(Stored items from a collection)
※ ※ ※
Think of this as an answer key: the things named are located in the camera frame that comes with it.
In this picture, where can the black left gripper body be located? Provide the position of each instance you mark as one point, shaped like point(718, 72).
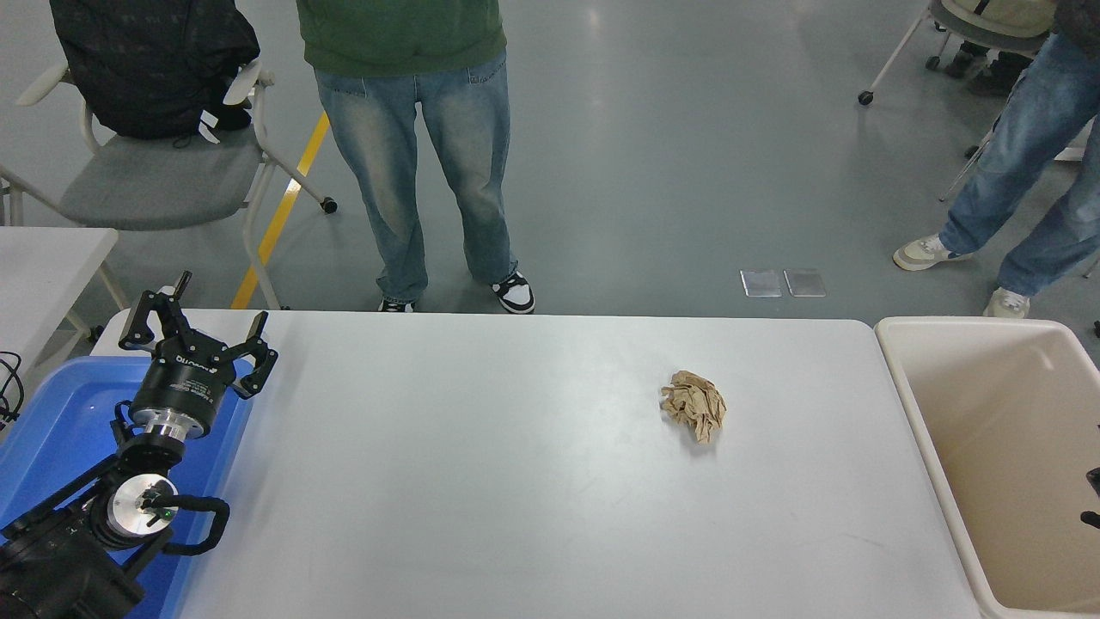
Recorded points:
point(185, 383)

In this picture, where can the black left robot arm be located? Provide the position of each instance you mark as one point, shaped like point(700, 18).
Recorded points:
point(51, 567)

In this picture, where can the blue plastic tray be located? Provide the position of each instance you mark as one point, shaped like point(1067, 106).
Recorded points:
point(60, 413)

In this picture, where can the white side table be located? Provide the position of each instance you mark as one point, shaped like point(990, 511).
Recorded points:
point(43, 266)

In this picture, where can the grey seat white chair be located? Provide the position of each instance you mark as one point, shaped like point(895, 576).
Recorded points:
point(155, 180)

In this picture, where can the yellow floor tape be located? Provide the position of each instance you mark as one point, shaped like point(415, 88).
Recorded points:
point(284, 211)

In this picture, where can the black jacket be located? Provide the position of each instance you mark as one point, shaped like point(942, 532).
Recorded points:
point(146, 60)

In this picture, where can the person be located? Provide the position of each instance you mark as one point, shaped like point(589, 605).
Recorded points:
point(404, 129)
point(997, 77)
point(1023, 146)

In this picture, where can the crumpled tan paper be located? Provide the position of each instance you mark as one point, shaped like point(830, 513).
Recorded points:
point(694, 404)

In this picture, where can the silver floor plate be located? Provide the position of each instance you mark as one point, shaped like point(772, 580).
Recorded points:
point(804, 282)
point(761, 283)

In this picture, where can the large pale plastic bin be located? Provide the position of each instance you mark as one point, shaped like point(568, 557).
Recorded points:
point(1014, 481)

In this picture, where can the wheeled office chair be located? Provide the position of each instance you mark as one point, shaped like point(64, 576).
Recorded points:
※ ※ ※
Work required: Please output all of the data exactly as given, omitting any images it holds.

Answer space:
Think of this as an answer key: the things named are located in the camera frame that comes with it.
In this picture, where can the black left gripper body be located? Provide the position of each instance you mark as one point, shaped like point(718, 72).
Recorded points:
point(185, 383)

In this picture, where can the black left robot arm be located? Provide the position of each instance you mark as one point, shaped like point(700, 18).
Recorded points:
point(51, 567)

In this picture, where can the blue plastic tray be located? Provide the position of each instance you mark as one point, shaped like point(1067, 106).
Recorded points:
point(60, 413)

In this picture, where can the white side table be located? Provide the position of each instance you mark as one point, shaped like point(990, 511).
Recorded points:
point(43, 266)

In this picture, where can the grey seat white chair be located? Provide the position of each instance you mark as one point, shaped like point(895, 576).
Recorded points:
point(155, 180)

In this picture, where can the yellow floor tape be located? Provide the position of each instance you mark as one point, shaped like point(415, 88).
Recorded points:
point(284, 211)

In this picture, where can the black jacket be located? Provide the position of each instance you mark as one point, shaped like point(942, 532).
Recorded points:
point(146, 60)

In this picture, where can the person be located? Provide the position of each instance you mark as one point, shaped like point(589, 605).
Recorded points:
point(404, 129)
point(997, 77)
point(1023, 146)

In this picture, where can the crumpled tan paper be located? Provide the position of each instance you mark as one point, shaped like point(830, 513).
Recorded points:
point(694, 404)

In this picture, where can the silver floor plate be located? Provide the position of each instance you mark as one point, shaped like point(772, 580).
Recorded points:
point(804, 282)
point(761, 283)

In this picture, where can the large pale plastic bin be located? Provide the position of each instance you mark as one point, shaped like point(568, 557).
Recorded points:
point(1014, 481)

In this picture, where can the wheeled office chair be located? Provide the position of each instance you mark as one point, shaped like point(64, 576).
Recorded points:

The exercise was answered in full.